Once homeless, Davis is now living with her fiancé and hoping to go back to work. She's doing better, she said, but worries about the eroding public network she had relied on in the past. "It's the people who don't have anything that are going to be hurt," she said.
Hospitals have tried to train staff to deal with the influx of mental health patients.
"There are a lot more stressed out people out there," said Catherine Geraty Hoag, director of social services for the area's Mercy hospitals.
"We're doing the best we can. We've had to look at security needs. We try to put the person with mental health issues in the safest place. We've done education for our staff to train them to work with people who are depressed or psychotic," she said.
Police strained by trend
Emergency rooms, however, aren't designed to accommodate mental health patients who might pose a risk to themselves or others. There are no isolation rooms, and "we can't provide that intensive care against a person's will unless they're a danger to themselves," she said.
In the past year, a few local hospitals have seen increases in the number of reported assaults. Some staff and patients have expressed concern.
"The general public really could get hurt," Davis said.

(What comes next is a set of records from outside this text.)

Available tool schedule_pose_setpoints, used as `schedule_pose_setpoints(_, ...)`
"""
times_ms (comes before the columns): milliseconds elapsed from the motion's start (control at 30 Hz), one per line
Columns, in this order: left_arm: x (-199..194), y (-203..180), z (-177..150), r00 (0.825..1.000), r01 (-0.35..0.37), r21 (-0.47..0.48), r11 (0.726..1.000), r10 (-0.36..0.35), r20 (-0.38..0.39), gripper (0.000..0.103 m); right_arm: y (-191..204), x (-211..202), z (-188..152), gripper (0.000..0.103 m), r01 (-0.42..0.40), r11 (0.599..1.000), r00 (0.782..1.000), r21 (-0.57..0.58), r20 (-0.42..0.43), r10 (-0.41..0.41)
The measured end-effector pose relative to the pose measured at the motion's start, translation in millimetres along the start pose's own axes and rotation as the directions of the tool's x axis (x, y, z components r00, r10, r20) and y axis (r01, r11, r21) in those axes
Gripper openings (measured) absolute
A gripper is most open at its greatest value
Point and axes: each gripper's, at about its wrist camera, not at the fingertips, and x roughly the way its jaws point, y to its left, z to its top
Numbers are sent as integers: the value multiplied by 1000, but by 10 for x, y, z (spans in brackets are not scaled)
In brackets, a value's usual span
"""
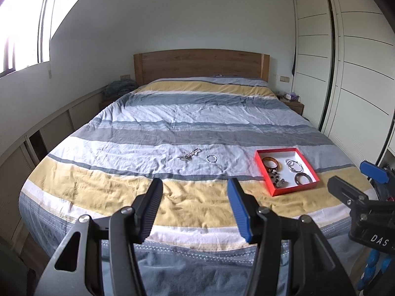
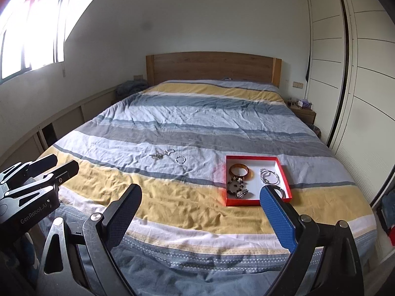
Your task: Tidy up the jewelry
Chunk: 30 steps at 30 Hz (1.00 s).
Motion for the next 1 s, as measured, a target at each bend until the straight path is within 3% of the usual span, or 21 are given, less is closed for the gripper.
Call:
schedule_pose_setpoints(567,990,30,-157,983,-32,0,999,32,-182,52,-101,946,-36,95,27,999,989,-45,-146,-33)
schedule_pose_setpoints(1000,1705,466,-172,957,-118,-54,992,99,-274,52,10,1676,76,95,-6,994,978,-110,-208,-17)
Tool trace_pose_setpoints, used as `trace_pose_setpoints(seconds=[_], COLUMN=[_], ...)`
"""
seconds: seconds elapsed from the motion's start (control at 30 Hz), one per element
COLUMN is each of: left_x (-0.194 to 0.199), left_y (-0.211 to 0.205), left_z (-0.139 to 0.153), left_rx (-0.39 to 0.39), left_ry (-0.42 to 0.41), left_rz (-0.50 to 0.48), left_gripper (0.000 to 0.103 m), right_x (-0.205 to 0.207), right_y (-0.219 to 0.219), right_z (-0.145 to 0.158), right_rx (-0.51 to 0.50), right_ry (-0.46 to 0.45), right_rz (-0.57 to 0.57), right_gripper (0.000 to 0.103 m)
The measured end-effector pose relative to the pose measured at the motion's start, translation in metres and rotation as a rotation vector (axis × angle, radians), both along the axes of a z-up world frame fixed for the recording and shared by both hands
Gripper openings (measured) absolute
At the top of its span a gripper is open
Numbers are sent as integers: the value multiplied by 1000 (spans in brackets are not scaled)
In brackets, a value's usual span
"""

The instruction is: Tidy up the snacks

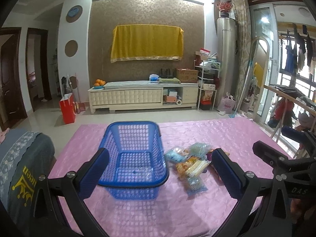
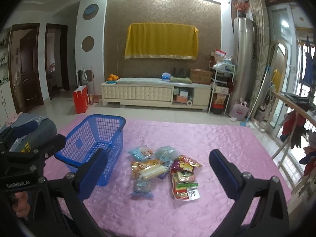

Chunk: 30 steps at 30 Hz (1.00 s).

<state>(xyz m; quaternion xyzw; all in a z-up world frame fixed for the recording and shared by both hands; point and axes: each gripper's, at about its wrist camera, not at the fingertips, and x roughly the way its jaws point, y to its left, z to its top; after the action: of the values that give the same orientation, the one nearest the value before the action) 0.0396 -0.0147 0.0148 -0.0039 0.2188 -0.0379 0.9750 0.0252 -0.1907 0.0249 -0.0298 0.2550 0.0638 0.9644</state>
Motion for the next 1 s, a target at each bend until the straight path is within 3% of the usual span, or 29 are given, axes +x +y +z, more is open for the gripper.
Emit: trace_pose_setpoints(seconds=[0.27,0.4,0.63,1.0], left_x=[56,82,127,185], left_y=[-48,-76,-119,-143], left_z=[-2,-17,-53,-131], left_rx=[46,94,144,167], left_ry=[90,140,273,519], left_rz=[-157,-218,-329,-359], left_gripper=[103,103,81,78], right_x=[44,67,95,127], right_y=[-59,-77,-105,-123], right_z=[-11,-33,-74,-142], right_rx=[78,47,41,93], right_ry=[113,190,294,487], right_rz=[-59,-95,-86,-66], right_gripper=[103,103,92,92])
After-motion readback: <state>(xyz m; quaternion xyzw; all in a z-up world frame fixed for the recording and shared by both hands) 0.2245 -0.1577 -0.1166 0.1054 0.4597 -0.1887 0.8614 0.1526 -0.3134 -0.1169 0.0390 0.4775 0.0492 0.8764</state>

Kathryn Kleinman, a therapist who helps run the Genesis Program at Loaves & Fishes near downtown Sacramento, said it's become much more difficult these days to get a mental health patient involuntarily held for observation.
"I cannot get a hold without someone standing there with a knife to their throat because the police don't want to sit with someone (in the emergency room) for hours," Kleinman said.
Once inside the hospital, the burden of paperwork can consume hours, said Sgt. Norm Leong, spokesman for the Sacramento Police Department.
It used to be an in-and-out process lasting a mere five minutes at the county's facility. Hospitals usually take about 30 minutes to process a mental health admission, and the process can sometimes require as long as two or three hours, Leong said. "You're taking officers off the street and potentially delaying response time to emergencies."
Leong said there are no easy solutions, although his department is taking part in discussions with hospitals, the county and other interested parties to address what most acknowledge already borders on a crisis.
"Every hospital, including UC Davis, has really worked hard to come up with better ways to treat psych patients," said Carol Robinson, chief nursing officer at the medical center, which has seen a 61.6 percent increase in ER mental health cases in the past year. "It's so complex. Mental health has so many different aspects of care."